Exercise objective: Retype the lines below exactly, but only those from the line that has "- z: -22.7790..23.0331 cm" through the line that has "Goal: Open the". Omit every picture.

-- Extracted records follows --

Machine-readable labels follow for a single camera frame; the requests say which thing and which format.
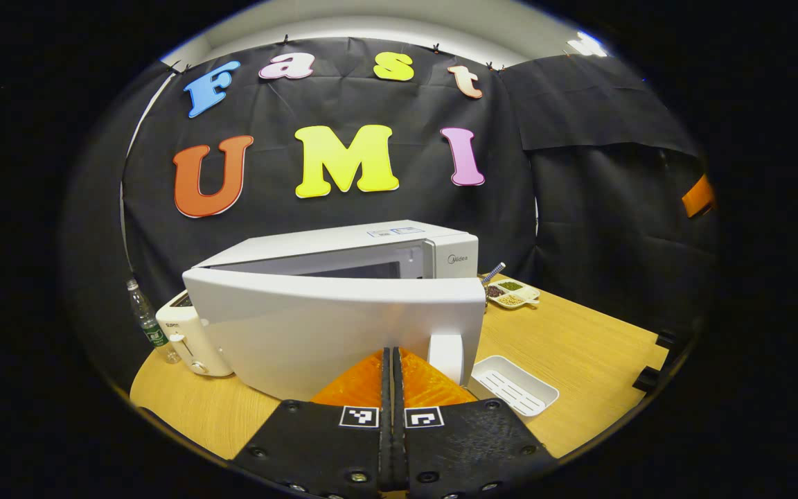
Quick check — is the white toaster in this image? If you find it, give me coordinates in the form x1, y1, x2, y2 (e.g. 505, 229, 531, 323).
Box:
155, 291, 235, 378

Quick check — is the orange object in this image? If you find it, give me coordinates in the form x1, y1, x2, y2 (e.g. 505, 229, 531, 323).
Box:
681, 173, 716, 220

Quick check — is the clear plastic water bottle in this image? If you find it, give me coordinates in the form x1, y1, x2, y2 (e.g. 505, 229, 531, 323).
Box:
126, 279, 182, 365

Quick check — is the white divided food tray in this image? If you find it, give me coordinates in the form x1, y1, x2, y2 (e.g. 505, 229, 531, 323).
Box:
485, 277, 541, 310

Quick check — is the white microwave oven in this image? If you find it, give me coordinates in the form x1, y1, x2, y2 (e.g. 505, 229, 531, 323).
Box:
183, 220, 487, 403

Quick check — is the white rectangular tray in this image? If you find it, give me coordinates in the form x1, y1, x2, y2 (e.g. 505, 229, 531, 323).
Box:
470, 355, 560, 418

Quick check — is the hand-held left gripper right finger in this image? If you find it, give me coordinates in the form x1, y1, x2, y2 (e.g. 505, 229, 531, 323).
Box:
392, 347, 559, 499

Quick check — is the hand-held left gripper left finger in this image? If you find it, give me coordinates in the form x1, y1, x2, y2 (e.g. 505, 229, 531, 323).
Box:
229, 347, 395, 499

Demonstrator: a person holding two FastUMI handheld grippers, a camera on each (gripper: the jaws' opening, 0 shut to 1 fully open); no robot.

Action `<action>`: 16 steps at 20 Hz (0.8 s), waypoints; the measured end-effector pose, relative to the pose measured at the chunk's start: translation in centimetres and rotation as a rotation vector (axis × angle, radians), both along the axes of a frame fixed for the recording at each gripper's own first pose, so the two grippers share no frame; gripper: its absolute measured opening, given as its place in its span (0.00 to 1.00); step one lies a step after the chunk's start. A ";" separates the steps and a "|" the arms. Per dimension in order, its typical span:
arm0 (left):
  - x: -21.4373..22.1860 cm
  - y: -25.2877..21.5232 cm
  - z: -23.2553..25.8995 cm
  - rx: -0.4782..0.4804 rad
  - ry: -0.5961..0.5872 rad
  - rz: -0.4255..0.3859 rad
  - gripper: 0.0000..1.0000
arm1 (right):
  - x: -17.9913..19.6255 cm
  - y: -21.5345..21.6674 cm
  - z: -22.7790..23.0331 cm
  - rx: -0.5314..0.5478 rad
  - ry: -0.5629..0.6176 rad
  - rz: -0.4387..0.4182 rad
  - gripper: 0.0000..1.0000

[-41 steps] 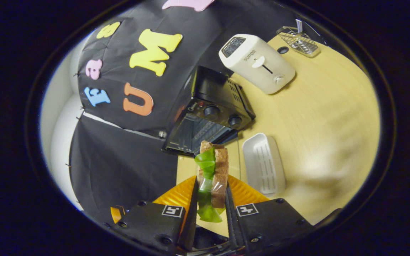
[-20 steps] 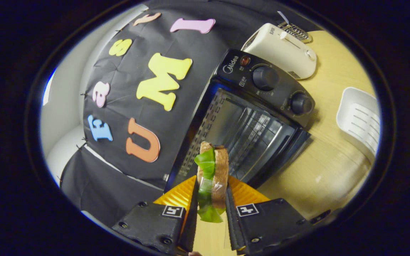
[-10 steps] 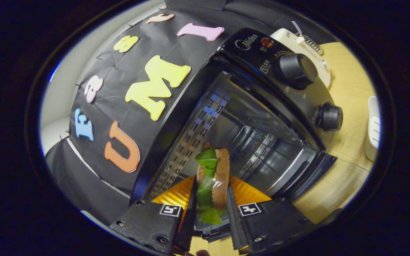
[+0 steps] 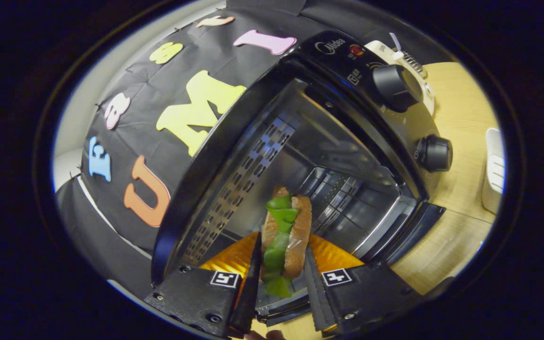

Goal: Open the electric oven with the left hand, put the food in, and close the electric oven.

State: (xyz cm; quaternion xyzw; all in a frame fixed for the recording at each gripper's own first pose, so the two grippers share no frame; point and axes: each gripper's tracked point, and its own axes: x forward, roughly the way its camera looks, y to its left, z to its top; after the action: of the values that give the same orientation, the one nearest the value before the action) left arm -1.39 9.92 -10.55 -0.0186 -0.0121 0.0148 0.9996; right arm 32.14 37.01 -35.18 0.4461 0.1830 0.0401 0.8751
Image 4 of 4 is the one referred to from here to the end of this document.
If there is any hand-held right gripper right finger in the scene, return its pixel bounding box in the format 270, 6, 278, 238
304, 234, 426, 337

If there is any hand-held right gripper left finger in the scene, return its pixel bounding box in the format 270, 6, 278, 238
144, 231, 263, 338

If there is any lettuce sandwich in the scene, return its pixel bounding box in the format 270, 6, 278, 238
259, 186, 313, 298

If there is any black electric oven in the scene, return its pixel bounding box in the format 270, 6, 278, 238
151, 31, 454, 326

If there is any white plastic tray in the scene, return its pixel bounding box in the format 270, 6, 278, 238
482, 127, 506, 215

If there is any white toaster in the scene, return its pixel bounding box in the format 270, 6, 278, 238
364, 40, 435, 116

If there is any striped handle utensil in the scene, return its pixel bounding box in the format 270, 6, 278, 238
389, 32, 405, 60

-- Extracted records concluded --

Result of this task:
  - z: -22.7790..23.0331 cm
  - rx: -0.5314..0.5478 rad
  - ry: -0.5629..0.6176 rad
  - rz: -0.4387..0.4182 rad
  - gripper: 0.0000..1.0000

[-41 steps] 
[-20 steps] 
[-10 steps] 
[+0 steps] 

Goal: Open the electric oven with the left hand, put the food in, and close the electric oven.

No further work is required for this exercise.